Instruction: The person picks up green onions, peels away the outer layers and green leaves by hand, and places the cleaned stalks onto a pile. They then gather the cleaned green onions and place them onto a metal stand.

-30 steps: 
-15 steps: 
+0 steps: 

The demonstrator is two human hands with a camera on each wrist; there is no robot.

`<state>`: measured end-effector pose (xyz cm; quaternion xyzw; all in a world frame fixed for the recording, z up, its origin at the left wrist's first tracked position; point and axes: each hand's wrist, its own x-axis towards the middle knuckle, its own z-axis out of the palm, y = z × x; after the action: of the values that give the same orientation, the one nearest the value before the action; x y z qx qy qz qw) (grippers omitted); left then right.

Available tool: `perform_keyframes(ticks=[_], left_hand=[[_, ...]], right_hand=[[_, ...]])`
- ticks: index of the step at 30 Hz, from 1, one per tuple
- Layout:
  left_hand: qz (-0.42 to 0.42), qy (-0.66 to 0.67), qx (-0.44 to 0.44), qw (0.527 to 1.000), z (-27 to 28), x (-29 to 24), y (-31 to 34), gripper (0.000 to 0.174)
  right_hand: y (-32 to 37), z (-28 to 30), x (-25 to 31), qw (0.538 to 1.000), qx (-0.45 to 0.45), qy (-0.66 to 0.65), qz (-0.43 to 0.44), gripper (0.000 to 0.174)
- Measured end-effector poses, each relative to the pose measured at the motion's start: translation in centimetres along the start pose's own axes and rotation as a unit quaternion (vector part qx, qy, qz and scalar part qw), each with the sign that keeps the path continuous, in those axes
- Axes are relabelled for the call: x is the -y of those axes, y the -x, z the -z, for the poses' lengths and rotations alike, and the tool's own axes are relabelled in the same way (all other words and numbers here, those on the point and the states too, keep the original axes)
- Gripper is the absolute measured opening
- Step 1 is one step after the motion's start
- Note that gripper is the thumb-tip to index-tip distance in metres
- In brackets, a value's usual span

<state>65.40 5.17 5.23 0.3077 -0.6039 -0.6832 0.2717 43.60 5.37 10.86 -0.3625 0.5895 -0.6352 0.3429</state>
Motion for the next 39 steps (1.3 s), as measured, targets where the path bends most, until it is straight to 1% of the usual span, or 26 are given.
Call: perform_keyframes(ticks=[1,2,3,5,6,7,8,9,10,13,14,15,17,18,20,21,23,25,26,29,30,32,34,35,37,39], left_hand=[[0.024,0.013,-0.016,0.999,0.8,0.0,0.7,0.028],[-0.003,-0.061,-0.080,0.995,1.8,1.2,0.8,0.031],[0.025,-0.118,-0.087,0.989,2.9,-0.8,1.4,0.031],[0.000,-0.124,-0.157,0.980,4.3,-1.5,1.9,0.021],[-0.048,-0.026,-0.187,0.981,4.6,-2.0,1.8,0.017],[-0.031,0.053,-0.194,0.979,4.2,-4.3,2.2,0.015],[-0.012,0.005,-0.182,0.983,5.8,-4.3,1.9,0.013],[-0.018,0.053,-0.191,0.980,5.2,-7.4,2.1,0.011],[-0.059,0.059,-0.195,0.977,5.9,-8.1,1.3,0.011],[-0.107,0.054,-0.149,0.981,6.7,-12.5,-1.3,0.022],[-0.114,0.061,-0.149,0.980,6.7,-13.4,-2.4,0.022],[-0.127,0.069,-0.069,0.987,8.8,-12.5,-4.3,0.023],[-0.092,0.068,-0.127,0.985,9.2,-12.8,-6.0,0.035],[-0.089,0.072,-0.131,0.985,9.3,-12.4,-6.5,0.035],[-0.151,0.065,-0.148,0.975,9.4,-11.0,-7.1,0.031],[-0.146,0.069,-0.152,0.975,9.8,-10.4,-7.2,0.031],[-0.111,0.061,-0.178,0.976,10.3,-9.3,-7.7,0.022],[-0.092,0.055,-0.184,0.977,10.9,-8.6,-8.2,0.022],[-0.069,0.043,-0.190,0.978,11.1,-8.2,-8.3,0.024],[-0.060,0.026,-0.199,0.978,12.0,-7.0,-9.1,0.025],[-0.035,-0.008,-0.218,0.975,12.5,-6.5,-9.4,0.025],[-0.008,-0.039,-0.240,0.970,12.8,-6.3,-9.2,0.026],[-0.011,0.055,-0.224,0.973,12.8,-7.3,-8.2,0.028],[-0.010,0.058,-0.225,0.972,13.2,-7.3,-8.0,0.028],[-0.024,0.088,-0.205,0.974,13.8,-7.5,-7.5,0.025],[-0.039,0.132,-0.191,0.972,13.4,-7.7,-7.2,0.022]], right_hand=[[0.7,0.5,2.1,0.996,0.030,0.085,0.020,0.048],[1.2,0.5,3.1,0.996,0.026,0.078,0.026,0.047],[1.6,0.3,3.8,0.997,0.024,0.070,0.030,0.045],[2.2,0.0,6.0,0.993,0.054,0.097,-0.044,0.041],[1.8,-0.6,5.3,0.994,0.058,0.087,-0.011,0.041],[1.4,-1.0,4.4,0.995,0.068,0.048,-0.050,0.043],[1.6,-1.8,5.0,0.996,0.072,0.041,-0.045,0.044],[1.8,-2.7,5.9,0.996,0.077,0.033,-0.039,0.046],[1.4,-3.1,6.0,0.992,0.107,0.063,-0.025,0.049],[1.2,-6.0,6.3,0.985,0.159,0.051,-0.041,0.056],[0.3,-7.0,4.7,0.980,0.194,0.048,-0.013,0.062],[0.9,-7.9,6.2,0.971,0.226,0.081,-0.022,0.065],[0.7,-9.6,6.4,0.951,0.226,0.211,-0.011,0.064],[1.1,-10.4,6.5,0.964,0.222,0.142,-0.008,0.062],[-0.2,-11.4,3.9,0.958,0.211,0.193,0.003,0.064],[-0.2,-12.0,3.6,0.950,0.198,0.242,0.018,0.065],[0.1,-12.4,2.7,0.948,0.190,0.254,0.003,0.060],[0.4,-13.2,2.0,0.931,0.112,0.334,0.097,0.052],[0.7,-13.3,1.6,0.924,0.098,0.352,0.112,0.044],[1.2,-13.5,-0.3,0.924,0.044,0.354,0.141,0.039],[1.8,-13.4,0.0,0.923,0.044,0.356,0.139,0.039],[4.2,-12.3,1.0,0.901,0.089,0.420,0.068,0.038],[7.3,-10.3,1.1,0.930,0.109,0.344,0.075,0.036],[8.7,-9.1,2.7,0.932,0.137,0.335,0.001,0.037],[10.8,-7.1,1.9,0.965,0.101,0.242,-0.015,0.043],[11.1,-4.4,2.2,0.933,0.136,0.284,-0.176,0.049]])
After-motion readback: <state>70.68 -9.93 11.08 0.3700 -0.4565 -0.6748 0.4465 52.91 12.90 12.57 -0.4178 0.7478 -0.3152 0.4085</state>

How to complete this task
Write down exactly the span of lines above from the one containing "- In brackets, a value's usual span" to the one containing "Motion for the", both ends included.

Task response
- In brackets, a value's usual span

<state>65.40 5.17 5.23 0.3077 -0.6039 -0.6832 0.2717 43.60 5.37 10.86 -0.3625 0.5895 -0.6352 0.3429</state>
Motion for the next 39 steps (1.3 s), as measured, targets where the path bends most, until it is straight to 1% of the usual span, or 26 are given.

With the output given, the exercise is complete.